Let’s talk diversity. It’s not just a buzz word. There are many organisations out there that are active in the diversity space, that genuinely value diverse talent and that see individual diversity as a strength, a competency, a unique value add for an employee.
But while many employers talk diversity, we need to be careful how much our recruiters (both internal and external) promote it. We know it’s high on the potential employer wish list for graduates. People want to work for organisations with a sense of corporate social responsibility, ones that are inclusive, ones in which their employee base reflects the diversity of the community that they live in. And it’s high on the employee value proposition for many employers, it’s what could set their offer apart from others.
So why wouldn’t recruiters promote how much an employer values diversity?
The problem is not in promoting diversity and inclusion as an employee value proposition but rather in assuming that diversity and inclusion is a blanket coverall for all diverse people; as opposed to one or two demographics that the organisation focuses on.
For example, we can’t assume that lesbian, gay, bisexual, transgender, intersex (LGBTI) inclusion is a given regardless of how much an organisation promotes themselves as a diversity leader.
As Australian’s national employer support program for LGBTI inclusion, we have spoken to many organisations over the years (and continue to do so) where LGBTI inclusion is dismissed as either not relevant, not a focus or a little too forward thinking. Some of Australia’s largest employers still won’t touch this space. So are we sending a false message when we discuss this organisations passion for diversity?
With LGBTI inclusion now being recognised as one of the fastest growing areas of diversity practice, the number of Australian employers actively promoting LGBTI inclusion both internally and externally is growing exponentially.
We are constantly in awe of some of the initiatives being undertaken by our members and the community organisations that are being supported in the process. LGBTI inclusive employers are now actively promoting their LGBTI initiatives at recruitment fares, community events and within recruitment guides encouraging people from within the LGBTI community to seek them as an employer of choice.
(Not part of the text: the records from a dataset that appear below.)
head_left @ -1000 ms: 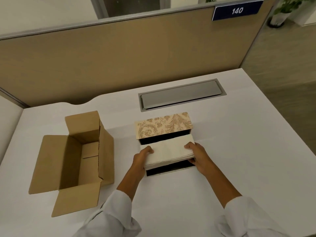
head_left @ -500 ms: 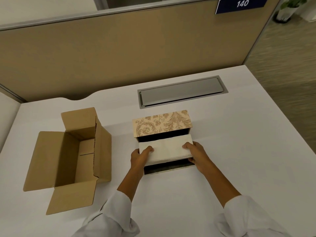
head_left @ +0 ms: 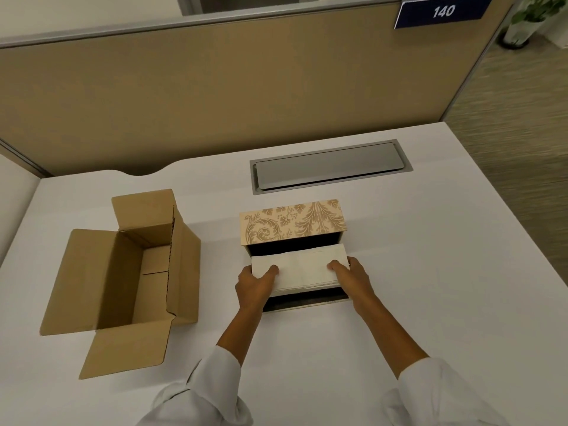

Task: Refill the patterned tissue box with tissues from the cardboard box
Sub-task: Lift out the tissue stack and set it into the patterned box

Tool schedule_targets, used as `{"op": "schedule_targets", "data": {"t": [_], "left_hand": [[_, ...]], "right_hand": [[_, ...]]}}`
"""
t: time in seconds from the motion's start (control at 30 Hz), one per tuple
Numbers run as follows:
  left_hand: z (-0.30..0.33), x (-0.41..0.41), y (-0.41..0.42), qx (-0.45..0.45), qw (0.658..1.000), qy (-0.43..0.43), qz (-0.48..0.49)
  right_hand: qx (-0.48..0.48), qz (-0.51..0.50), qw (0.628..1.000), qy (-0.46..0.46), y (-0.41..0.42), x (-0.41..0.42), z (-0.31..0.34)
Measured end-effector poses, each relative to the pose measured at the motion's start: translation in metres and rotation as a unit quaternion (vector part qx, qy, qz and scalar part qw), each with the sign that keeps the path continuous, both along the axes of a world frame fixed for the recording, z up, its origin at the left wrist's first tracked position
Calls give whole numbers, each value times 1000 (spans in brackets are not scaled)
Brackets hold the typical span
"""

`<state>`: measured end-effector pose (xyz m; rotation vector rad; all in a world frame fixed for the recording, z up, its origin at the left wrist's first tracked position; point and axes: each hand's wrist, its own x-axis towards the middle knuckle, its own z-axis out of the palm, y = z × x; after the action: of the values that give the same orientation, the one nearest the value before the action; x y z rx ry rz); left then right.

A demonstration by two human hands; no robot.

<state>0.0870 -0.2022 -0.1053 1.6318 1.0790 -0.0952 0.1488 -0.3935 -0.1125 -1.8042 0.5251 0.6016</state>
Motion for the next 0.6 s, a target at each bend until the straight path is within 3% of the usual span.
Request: {"op": "schedule_targets", "data": {"t": [0.07,0.13,0.2,0.27,0.37,0.5,0.6], "left_hand": [[3,-3,-4,56,998,-18,-11],[8,-10,-8,187,980,-54,-40],[12,-22,-16,357,921,-119,-97],[8,-33,-33,459,845,-197,-190],[-2,-40,-64,470,788,-189,-349],[-8,-39,-76,469,768,-83,-428],[-11,-40,-75,462,766,-52,-444]], "right_hand": [[-8,11,1000,-4,0,-1,-1],[-14,16,1000,-6,-1,-1,-2],[-23,23,999,-8,0,-2,-3],[-33,29,999,-13,1,-2,-5],[-46,32,998,-19,1,-4,-10],[-48,33,998,-20,0,-5,-7],[-70,42,996,-31,-2,-9,9]]}}
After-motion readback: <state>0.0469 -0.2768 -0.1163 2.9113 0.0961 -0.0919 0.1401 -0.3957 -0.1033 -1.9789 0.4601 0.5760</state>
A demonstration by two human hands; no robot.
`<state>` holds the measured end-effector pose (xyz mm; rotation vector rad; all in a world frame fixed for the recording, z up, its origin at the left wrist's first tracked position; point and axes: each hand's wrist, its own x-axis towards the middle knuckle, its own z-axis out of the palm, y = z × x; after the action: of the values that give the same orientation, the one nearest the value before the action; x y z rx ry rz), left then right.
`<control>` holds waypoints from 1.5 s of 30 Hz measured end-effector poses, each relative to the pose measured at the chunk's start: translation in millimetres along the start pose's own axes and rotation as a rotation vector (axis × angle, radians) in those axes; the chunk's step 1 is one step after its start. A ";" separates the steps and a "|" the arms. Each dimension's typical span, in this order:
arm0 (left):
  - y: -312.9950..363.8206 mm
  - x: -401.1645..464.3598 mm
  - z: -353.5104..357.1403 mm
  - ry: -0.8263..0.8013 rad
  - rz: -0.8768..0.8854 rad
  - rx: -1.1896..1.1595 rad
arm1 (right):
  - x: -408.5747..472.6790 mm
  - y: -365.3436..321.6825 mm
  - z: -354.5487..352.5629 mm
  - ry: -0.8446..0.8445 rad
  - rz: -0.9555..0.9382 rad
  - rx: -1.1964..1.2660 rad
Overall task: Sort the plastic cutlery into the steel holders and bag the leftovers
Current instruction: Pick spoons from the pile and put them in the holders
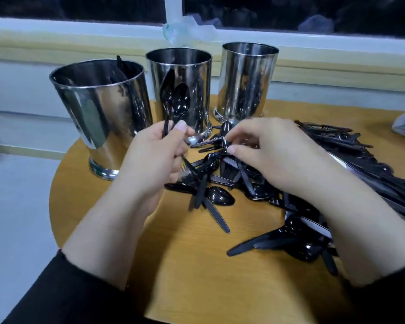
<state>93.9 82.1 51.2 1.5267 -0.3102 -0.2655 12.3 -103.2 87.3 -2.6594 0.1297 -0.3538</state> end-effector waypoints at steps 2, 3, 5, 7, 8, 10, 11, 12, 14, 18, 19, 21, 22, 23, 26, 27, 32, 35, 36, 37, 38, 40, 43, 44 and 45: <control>-5.9 -1.6 -3.1 0.010 -0.014 0.026 | 11.4 -5.2 7.8 -0.101 -0.032 -0.090; -7.6 -2.8 -4.2 0.007 -0.028 0.036 | 16.1 -6.5 11.7 -0.144 -0.049 -0.123; -8.8 -3.4 -7.9 -0.007 -0.053 0.043 | 22.2 -7.5 18.5 -0.223 -0.081 -0.161; -8.2 -3.1 -12.5 -0.027 -0.051 0.059 | 24.0 -7.1 24.7 -0.286 -0.115 -0.162; -8.2 -3.2 -14.1 -0.034 -0.045 0.067 | 23.6 -6.0 27.2 -0.315 -0.135 -0.154; -9.4 -3.6 -15.8 -0.043 -0.043 0.062 | 22.3 -3.3 32.2 -0.378 -0.172 -0.134; -10.3 -3.9 -16.2 -0.047 -0.050 0.048 | 21.8 -2.2 34.7 -0.405 -0.183 -0.129; -11.7 -3.8 -16.5 -0.054 -0.060 0.029 | 21.6 -1.7 37.0 -0.425 -0.187 -0.134; -14.3 -2.9 -16.9 -0.072 -0.084 -0.005 | 21.5 -0.6 42.1 -0.428 -0.195 -0.146; -16.5 -1.0 -17.6 -0.089 -0.108 -0.021 | 20.3 4.5 49.8 -0.417 -0.208 -0.118; -16.2 -0.9 -17.5 -0.092 -0.109 -0.019 | 20.2 5.6 50.8 -0.422 -0.203 -0.118; -16.8 -0.2 -18.0 -0.098 -0.109 -0.013 | 20.5 6.4 51.9 -0.418 -0.200 -0.119; -17.9 0.4 -18.7 -0.099 -0.110 -0.009 | 20.6 6.3 52.3 -0.412 -0.203 -0.119; -18.5 0.6 -19.2 -0.098 -0.110 -0.005 | 20.8 6.3 52.7 -0.405 -0.204 -0.115; -20.0 1.8 -20.2 -0.080 -0.109 0.007 | 20.9 7.4 53.5 -0.377 -0.200 -0.094; -19.7 2.2 -20.0 -0.072 -0.113 0.008 | 21.0 7.9 54.1 -0.370 -0.202 -0.089; -17.9 3.6 -19.4 -0.057 -0.114 0.039 | 20.2 8.0 55.2 -0.362 -0.221 -0.051; -15.5 0.7 -19.7 -0.064 -0.103 0.085 | 19.1 7.6 50.7 -0.347 -0.239 -0.009; -14.8 -0.2 -19.9 -0.067 -0.091 0.107 | 18.8 7.4 48.9 -0.332 -0.255 0.005; -14.0 -1.0 -20.2 -0.069 -0.079 0.135 | 18.7 7.5 47.2 -0.308 -0.274 0.021; -13.6 -1.2 -20.6 -0.070 -0.072 0.156 | 18.9 7.9 45.6 -0.276 -0.293 0.040; -12.8 -1.4 -20.7 -0.081 -0.088 0.134 | 18.5 9.3 42.7 -0.203 -0.323 0.090; -10.3 -2.5 -19.9 -0.162 -0.169 0.057 | 18.4 10.3 39.9 -0.105 -0.370 0.135; -9.3 -3.2 -19.9 -0.200 -0.197 0.044 | 18.4 10.2 40.0 -0.085 -0.391 0.130; -8.3 -4.1 -20.2 -0.234 -0.222 0.029 | 18.7 9.9 40.8 -0.078 -0.410 0.122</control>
<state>97.6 102.2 42.3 1.5622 -0.3299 -0.6206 40.9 -97.5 51.9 -2.5605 -0.4533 -0.3713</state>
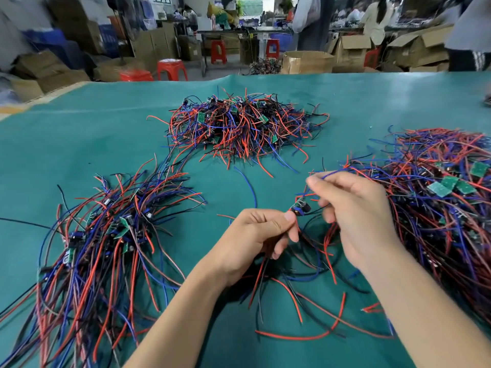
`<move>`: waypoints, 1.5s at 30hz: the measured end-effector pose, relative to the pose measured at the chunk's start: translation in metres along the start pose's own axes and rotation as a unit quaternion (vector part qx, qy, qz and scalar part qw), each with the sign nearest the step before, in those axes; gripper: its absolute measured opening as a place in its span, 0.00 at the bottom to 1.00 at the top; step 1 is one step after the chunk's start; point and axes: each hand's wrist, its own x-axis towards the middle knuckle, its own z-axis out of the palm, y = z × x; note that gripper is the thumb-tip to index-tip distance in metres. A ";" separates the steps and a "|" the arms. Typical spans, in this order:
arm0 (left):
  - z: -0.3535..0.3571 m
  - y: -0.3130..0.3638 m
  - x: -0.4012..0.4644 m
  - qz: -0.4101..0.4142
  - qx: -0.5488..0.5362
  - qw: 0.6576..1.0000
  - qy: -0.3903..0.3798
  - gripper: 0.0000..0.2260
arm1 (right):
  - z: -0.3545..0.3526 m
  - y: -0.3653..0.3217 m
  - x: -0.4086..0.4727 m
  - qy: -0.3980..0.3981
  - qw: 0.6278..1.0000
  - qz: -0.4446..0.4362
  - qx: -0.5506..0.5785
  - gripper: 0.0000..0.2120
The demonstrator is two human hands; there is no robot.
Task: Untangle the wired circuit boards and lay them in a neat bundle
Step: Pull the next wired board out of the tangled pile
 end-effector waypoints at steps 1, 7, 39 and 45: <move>0.000 0.000 0.000 -0.001 0.002 1.000 0.000 0.15 | -0.007 -0.002 0.004 0.027 1.000 -0.013 -0.002 0.10; 0.003 0.001 0.000 -0.006 0.022 1.000 -0.011 0.16 | -0.034 0.000 0.022 0.154 0.981 -0.098 -0.065 0.07; -0.003 -0.004 0.005 -0.016 -0.103 0.994 0.037 0.11 | -0.129 -0.093 0.029 0.027 0.867 0.025 -0.498 0.33; -0.001 -0.001 0.004 -0.021 -0.112 0.992 0.047 0.08 | -0.039 -0.090 0.050 -0.020 0.814 -0.080 -0.574 0.13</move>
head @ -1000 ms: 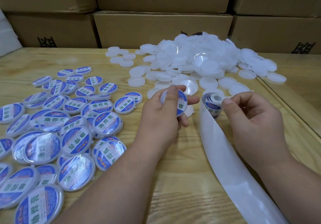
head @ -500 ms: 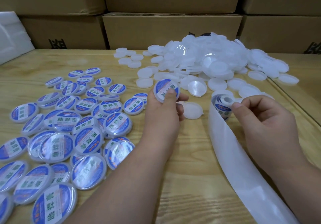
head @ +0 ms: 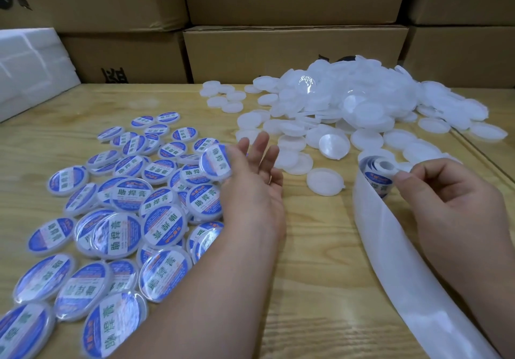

So does this mean that for many seeking new roles the assumption will be that if an organisation promoted diversity, this includes LGBTI inclusion?
Will your potential candidates expect there to be an LGBTI employee network?
Will they expect to be able to openly chat about their same-sex partner at work?
Will they assume that it’s a given that their partner will be invited to company events?
Will they want to answer honestly rapport-building questions about their life asked by colleagues, managers, clients?
Most likely yes and sadly, these assumptions would make a lot of employers very nervous.
We need to be mindful of sending the wrong messages. Too many employees are told to hide their sexuality as it will impact their job. Too many are told to take down a picture of their family. Too many are passed over for promotions and career opportunities because of an individual’s personal views or fear of stigma. Yes, even in this day and age.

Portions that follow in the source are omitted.